The Insecure creator reflected on finding success amid Trump's presidency during her SNL monologue.
It's been four years since Insecure premiered amid the 2016 presidential election cycle, and Issa Rae's Saturday Night Live monologue illustrated that she's come much further than the country has in the meantime. "The [election] results came in, and, of course, everybody was freaking out. I was freaking out" the first-time host recalled onstage of the 2016 election. "And it felt really awkward for my life to be going so good. Like, it was rude to be peaking right when democracy was collapsing. It's just really weird to say thank god for what happened in the fall of 2016."
Despite Insecure's success, Rae admitted to feeling just as "awkward and Black" in Hollywood as she did during her freshman year of high school. "I'd see all the cliques and the cool girls that I wanted to be friends with, and I even dealt with bullies sometimes," she joked. "You guys know it as Twitter."
The four-time Emmy nominee went on to describe how scary Twitter can be, quipping that "being dragged on social media feels like a low-stakes horror movie." Not to worry though: all it took was a dead phone battery to escape the trolls.
If Insecure's first season served as Rae's entry to high school, it would track that, four years later, she's now approaching graduation — and got a crash course in Hollywood along the way. Among the valuable lessons she's learned is the art of saying "oh my god, hey!" when running into industry types. And when all else fails, she just pretends to be someone else entirely. "Excuse me, I'm Mary J. Blige, racist," she joked.
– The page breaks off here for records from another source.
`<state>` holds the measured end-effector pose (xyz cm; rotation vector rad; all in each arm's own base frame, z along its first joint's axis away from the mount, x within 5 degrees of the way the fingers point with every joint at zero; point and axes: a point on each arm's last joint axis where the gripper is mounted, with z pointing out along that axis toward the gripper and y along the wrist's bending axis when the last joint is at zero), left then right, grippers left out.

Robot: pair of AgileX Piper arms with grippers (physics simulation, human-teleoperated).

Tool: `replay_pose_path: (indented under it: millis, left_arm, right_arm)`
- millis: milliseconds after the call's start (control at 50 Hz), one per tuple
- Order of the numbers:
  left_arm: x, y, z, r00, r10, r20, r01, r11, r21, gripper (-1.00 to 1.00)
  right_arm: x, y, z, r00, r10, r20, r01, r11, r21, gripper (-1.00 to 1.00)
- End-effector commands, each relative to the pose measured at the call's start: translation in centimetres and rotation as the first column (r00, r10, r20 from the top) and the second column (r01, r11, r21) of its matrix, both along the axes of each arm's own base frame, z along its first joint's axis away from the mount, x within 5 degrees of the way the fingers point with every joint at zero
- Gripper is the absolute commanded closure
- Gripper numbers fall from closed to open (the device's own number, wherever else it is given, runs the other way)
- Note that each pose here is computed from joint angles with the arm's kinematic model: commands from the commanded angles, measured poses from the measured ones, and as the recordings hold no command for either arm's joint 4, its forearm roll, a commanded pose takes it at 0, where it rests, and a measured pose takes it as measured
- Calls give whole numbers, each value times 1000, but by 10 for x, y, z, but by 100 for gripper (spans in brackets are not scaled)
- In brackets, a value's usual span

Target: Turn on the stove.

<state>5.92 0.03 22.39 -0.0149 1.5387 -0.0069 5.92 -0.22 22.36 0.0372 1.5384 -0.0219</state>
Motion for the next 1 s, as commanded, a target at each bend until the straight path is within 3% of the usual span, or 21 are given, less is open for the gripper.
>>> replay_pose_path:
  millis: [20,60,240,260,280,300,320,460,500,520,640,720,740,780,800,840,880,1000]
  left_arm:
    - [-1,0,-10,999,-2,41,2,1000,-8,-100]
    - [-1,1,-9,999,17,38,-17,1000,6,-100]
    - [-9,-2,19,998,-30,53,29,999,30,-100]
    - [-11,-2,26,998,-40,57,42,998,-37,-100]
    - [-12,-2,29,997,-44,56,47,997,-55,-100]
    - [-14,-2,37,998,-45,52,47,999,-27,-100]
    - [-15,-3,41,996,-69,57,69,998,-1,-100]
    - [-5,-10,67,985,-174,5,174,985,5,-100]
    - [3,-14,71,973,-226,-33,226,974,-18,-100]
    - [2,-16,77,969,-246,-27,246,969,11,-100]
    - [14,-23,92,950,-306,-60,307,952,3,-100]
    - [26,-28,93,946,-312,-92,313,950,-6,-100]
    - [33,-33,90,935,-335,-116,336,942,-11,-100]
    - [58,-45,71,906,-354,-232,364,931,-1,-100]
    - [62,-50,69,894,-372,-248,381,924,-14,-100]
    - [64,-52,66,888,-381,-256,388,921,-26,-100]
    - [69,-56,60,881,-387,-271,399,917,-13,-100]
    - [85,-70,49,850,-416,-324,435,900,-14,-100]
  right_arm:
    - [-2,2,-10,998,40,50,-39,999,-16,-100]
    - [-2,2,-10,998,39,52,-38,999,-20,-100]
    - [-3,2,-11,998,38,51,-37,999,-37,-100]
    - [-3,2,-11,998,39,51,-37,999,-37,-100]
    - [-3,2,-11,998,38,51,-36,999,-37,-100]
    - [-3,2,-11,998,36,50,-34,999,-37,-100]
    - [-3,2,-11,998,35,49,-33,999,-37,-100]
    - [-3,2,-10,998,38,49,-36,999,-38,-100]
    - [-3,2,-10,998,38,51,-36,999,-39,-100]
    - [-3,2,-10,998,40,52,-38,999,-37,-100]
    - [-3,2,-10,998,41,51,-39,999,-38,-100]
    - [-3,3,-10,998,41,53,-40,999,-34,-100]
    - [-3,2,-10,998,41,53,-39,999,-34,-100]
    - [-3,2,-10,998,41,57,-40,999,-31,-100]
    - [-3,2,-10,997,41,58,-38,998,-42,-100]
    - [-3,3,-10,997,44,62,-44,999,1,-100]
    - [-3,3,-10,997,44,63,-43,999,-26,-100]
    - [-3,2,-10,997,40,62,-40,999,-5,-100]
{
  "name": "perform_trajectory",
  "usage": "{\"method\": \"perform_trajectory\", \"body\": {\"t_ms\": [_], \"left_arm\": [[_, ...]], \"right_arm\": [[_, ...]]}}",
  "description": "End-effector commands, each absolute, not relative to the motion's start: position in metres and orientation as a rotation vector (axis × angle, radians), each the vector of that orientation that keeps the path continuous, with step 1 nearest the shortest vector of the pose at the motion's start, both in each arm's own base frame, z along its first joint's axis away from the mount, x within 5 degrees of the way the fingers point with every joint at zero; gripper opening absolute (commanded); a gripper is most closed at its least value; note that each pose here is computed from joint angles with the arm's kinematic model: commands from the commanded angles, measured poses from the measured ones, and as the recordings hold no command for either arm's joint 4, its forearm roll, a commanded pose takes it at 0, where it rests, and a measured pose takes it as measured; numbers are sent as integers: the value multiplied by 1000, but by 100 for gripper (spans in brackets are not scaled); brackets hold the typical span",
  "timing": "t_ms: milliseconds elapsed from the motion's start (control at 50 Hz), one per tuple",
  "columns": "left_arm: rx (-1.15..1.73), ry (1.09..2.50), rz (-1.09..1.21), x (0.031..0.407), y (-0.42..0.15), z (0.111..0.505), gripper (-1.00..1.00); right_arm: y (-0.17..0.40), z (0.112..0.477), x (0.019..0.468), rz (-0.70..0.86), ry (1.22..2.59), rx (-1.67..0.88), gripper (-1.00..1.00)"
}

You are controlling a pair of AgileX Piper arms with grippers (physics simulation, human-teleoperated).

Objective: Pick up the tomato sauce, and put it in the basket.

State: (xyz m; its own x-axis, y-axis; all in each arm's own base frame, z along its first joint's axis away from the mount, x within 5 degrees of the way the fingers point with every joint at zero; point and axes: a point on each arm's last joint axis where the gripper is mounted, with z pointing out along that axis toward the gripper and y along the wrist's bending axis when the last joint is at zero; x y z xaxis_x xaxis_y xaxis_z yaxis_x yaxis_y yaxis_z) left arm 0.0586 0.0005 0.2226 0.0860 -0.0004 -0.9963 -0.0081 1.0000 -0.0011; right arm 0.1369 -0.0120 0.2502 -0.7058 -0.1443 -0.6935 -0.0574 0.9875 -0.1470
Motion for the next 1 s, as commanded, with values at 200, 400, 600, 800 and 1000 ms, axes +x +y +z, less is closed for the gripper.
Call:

In fact, Mary J. seems to be Rae's go-to scapegoat. "If this show goes bad though, just blame it on me: Mary J. Blige," Rae said after admitting earlier in her monologue that she was so scared, she might throw up. After all, she'd just walked down the same stairs as "some of [her] favorite comedy legends like Tina Fey, Amy Poehler, and Molly Shannon."
But hosting SNL was ultimately another celebratory milestone. As Rae concluded, "If doing my show for the last four years is like high school, SNL is like my prom."